PaanLuel Wël Media Ltd – South Sudan

"We the willing, led by the unknowing, are doing the impossible for the ungrateful. We have done so much, with so little, for so long, we are now qualified to do anything, with nothing" By Konstantin Josef Jireček, a Czech historian, diplomat and slavist.

South Africa’s hypocrisy on the Dalai Lama in sharp contrast to South Sudan

Isaac Mpho Mogotsi
26 January 2012
Isaac Mpho Mogotsi contrasts our policy towards Tibet, with our approach to South Sudan

Nothing illuminates the inconsistency, and even hypocrisy, of South Africa’s foreign policy than the divergent approaches it adopts towards Tibet, a province of China, and what is now the newly independent African state of South Sudan.

The current controversy about our government’s delay in issuing a visa to the Tibetan spiritual leader, Dalai Lama, to attend the 80th birthday of Archbishop Desmond Mpilo Tutu, has brought this into sharper focus.

There is no doubt that the government of the People’s Republic of China (PRC) views the Dalai Lama as a political enemy that is hell-bent on promoting the separatist goal of a break-away Tibet, even though the Dalai Lama supports greater autonomy for Tibet within greater China, and is advancing this goal through peaceful, non-violent, means.

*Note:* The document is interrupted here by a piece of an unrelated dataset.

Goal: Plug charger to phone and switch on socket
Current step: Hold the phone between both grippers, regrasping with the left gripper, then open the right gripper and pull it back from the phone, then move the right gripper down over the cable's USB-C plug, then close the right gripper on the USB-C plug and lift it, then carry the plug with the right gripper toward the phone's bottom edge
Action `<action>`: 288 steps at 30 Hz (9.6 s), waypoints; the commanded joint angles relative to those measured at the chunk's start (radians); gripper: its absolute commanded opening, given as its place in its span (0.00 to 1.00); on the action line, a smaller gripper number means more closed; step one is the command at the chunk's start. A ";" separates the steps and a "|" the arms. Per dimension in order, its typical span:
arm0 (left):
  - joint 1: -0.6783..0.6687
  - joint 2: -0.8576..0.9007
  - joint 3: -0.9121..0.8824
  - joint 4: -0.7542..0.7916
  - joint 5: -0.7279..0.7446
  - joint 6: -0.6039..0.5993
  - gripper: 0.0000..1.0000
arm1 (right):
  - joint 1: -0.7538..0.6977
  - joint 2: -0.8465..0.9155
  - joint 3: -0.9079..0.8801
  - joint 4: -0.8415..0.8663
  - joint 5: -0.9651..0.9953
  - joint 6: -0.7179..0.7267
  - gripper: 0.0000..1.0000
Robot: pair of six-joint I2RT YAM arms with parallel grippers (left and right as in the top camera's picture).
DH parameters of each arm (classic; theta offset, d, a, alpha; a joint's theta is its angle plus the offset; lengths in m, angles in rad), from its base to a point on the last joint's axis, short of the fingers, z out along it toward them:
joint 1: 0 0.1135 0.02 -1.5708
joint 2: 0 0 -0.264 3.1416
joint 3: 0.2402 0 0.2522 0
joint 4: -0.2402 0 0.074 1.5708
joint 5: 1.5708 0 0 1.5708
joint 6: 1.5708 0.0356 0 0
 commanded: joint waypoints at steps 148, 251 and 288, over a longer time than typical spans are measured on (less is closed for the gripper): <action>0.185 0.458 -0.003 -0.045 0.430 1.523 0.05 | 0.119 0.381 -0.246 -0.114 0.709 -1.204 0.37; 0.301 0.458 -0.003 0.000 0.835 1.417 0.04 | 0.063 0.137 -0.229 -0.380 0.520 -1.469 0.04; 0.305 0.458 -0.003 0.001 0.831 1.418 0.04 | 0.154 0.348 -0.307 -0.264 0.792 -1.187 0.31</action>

It is not a diplomatic secret in international relations that the PRC exerts sustained and enormous pressure on other countries of the world to distance themselves from Dalai Lama and his international campaign for greater autonomy for Tibet within greater China.

The PRC would naturally not spare South Africa such diplomatic pressure in the event of the Dalai Lama wishing to visit South Africa to attend Archbishop Tutu’s birthday, whether in private or in public.

Since 2009, under the Jacob Zuma administration, there seems to have emerged an unfortunate pattern on the part of South Africa to postpone, protract and complicate the process of a possible visit of the Dalai Lama to South Africa to the point where such a possible visit is rendered impossible, to all intents and purposes.

Compare this attitude of the Jacob Zuma government to South Africa’s unstinted and whole-hearted support for the dismemberment of Sudan, and the creation of the independent Republic of South Sudan on July 9 2011.

Whilst Tibet existed as an independent entity until the 13th century, when it was conquered by the Chinese Ming Dynasty, as well as between 1912-1951, after which it was incorporated by force into the PRC, South Sudan has never existed as an independent state, in one form or another.

If anything, the official South Sudan Government website states that “no state existed in the territory now known as South Sudan before the European scramble for Africa”.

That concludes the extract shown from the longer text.